Dowody potwierdzają redukcję szkód
Główne organy ds. zdrowia od dawna uznają korzyści płynące z przejścia z papierosów na produkty nikotynowe wolne od dymu tytoniowego. Brytyjskie Królewskie Kolegium Lekarzy stwierdziło, że vaping „prawdopodobnie nie przekroczy pięciu procent szkód związanych z paleniem”.
Public Health England stwierdziło, że waporyzacja jest o około „95% mniej szkodliwa” niż papierosy. NHS i Cancer Research UK twierdzą również, że wapowanie naraża użytkowników na znacznie mniej toksyn i jest jednym z najskuteczniejszych narzędzi do rzucenia palenia.
Kraje, które przyjęły politykę redukcji szkód, odnotowują gwałtowny spadek liczby palaczy. Wskaźnik palenia wśród dorosłych w Nowej Zelandii spadł do 6,9 procent, z 20 procent dziesięć lat temu. Szwecja, która dopuszcza snus i woreczki z nikotyną, ograniczyła
Konsumenci domagają się głosu
World Vapers’ Alliance (WVA) rozpoczęło kampanię domagającą się uwzględnienia głosów konsumentów podczas COP11, wyświetlając swoje przesłanie – „Konsumenci muszą zostać uznani, a nie zepchnięci na margines” – w Genewie przed spotkaniem.
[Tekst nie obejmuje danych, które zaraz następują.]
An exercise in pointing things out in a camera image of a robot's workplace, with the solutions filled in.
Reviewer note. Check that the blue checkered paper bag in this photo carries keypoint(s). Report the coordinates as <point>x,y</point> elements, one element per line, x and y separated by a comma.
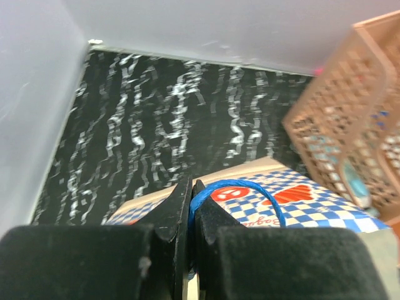
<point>266,194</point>

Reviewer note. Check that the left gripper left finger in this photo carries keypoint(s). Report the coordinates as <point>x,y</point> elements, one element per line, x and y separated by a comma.
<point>148,259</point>

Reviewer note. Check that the blue white item in organizer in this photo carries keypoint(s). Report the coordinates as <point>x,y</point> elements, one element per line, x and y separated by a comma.
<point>359,190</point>

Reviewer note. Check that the orange plastic file organizer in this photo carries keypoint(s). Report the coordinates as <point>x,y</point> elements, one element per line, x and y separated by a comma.
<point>351,112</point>

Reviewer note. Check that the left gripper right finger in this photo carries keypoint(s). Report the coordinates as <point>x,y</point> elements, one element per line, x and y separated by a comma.
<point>238,262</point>

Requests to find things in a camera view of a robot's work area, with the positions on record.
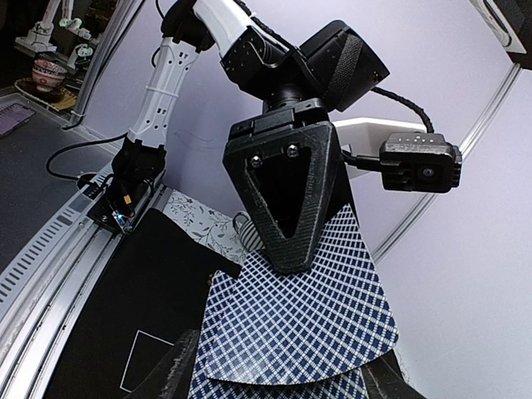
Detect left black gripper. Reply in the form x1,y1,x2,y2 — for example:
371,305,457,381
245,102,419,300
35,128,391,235
223,98,347,274

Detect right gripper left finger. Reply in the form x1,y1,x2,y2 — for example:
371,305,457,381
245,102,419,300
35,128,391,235
128,329,200,399

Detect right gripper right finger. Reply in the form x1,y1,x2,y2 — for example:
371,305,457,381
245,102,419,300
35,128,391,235
361,350,426,399

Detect blue playing card deck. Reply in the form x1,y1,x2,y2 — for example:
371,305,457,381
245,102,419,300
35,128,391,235
188,205,399,398

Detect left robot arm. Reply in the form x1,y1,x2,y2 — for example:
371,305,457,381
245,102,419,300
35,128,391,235
105,1,389,274

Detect striped metal cup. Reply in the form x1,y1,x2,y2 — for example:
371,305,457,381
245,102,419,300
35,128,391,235
232,211,265,252

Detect black poker felt mat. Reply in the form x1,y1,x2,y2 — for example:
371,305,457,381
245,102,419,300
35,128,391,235
45,209,241,398

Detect front aluminium rail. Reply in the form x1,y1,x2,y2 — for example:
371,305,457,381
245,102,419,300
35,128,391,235
0,165,175,399

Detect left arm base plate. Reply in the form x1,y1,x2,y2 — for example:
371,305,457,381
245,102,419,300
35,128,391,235
76,170,165,234

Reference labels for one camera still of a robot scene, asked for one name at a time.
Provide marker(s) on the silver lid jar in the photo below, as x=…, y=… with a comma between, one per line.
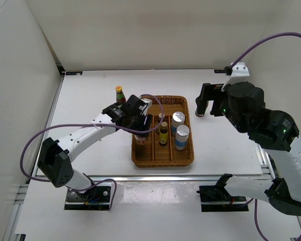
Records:
x=141, y=139

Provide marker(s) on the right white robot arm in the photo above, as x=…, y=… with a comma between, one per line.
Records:
x=283, y=192

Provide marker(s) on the brown wicker basket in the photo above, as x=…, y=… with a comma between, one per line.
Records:
x=150, y=153

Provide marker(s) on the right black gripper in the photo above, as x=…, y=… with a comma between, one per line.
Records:
x=209, y=93

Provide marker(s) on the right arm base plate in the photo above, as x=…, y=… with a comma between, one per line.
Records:
x=217, y=200

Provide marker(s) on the small yellow label bottle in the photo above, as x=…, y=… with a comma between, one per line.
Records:
x=163, y=134

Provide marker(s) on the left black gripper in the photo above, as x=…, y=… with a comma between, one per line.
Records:
x=142, y=128

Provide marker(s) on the white blue canister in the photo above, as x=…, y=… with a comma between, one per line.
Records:
x=181, y=137
x=178, y=118

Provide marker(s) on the yellow cap sauce bottle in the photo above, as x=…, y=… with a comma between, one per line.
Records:
x=199, y=115
x=120, y=97

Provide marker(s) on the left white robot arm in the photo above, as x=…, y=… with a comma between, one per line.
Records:
x=56, y=156

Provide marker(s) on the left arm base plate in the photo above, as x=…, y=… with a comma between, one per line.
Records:
x=100, y=200

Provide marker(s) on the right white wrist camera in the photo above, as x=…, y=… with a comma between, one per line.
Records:
x=237, y=73
Dyrektor WVA, Michael Landl, opisał konferencję jako „komorę echa tkwiącą w przestarzałym, antynaukowym myśleniu, które zawodzi palaczy”. Powiedział: „Redukcja szkód nie jest chwytem marketingowym, to konieczność zdrowia publicznego poparta twardymi danymi. Życie konsumentów ma większe znaczenie niż ideologia czy poglądy bogatych darczyńców WHO, takich jak Michael Bloomberg. Nadszedł czas, aby konsumenci zajęli prawdziwe miejsce przy stole”.
WVA ostrzega, że dyskusje COP11 mogą obejmować zakazy aromatyzowanego wapowania, bardziej rygorystyczne limity nikotyny, nowe podatki i inne ograniczenia. Krytycy twierdzą, że takie środki zniechęciłyby palaczy do przejścia na bezpieczniejsze produkty.
„Zakaz stosowania aromatów nie uratuje życia, ale odeśle palaczy z powrotem do papierosów” – powiedziała dyrektor operacyjna WVA Liza Katsiashvili. „Delegaci mają wybór: słuchać faktów lub powtarzać kosztowne błędy”.
COP11 odbędzie się w Genewie w dniach 17-22 listopada 2025 r.